The provided Python file will automatically output your k-Means cluster centers and assess your kNN classifier accuracy using Leave-One-Out-Cross Validation
(https://en.wikipedia.org/wiki/Cross-validation_(statistics)#Leave-one-out_cross-validation).
Performance Characteristics:
Your kNN solution should get an accuracy above 60% for k=4, while your visualization of k-Means should reasonably separate the four clusters into the original distributions that the points were sampled from. (But make sure that you don’t hardcode for a particular value of k in your implementation!)

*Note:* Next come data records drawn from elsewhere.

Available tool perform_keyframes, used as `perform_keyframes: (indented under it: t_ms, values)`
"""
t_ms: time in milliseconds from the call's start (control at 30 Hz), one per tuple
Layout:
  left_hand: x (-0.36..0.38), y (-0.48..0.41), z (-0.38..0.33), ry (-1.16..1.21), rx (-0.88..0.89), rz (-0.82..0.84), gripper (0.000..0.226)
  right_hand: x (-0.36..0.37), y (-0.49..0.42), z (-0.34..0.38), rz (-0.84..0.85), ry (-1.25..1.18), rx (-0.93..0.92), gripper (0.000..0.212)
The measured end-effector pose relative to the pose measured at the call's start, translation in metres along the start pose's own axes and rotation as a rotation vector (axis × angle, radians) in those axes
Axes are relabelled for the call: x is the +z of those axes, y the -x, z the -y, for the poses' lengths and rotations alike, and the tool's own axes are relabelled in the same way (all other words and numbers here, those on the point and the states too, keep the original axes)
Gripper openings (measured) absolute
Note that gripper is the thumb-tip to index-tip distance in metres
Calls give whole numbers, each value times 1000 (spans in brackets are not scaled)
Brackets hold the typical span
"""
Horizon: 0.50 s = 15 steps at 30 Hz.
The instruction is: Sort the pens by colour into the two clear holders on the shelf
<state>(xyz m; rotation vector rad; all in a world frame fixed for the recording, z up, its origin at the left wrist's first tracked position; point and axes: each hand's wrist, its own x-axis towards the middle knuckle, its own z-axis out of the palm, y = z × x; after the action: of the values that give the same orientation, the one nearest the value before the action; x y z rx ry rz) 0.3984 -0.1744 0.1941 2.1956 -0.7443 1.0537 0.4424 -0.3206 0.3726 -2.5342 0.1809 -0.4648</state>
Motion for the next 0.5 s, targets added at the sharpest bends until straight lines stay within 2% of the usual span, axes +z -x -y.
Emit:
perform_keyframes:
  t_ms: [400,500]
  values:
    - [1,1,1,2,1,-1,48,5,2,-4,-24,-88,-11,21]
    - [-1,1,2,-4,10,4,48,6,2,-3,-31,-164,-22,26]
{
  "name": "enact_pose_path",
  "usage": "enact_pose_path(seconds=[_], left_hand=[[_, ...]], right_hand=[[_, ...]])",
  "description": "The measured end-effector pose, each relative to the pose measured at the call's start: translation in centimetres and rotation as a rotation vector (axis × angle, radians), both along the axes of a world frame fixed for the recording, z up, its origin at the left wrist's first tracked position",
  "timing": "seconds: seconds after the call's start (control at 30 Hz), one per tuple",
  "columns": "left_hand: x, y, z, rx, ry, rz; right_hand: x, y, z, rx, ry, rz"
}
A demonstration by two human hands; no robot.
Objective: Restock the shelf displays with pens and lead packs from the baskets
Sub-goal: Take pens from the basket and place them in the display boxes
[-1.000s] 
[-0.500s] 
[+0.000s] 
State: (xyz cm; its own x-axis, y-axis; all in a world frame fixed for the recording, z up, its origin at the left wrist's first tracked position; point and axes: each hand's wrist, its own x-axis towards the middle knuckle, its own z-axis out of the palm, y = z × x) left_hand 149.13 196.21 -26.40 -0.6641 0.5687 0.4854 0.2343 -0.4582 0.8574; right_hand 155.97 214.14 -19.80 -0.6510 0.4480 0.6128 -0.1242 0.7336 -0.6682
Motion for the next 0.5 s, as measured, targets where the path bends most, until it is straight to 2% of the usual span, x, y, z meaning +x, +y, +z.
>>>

You are to complete this assignment on your own (without collaboration).
Anticipated time for completion: 120 minutes.
If you find yourself spending more than an hour for either part of this assignment, please reach out on Piazza and the course staff will be happy to help out with Python syntax/etc..
To Submit: Upload your fully implemented Homework5.py file, as well as the hw5_kmeans_*.pkl file containing your cluster centers to Canvas for full credit.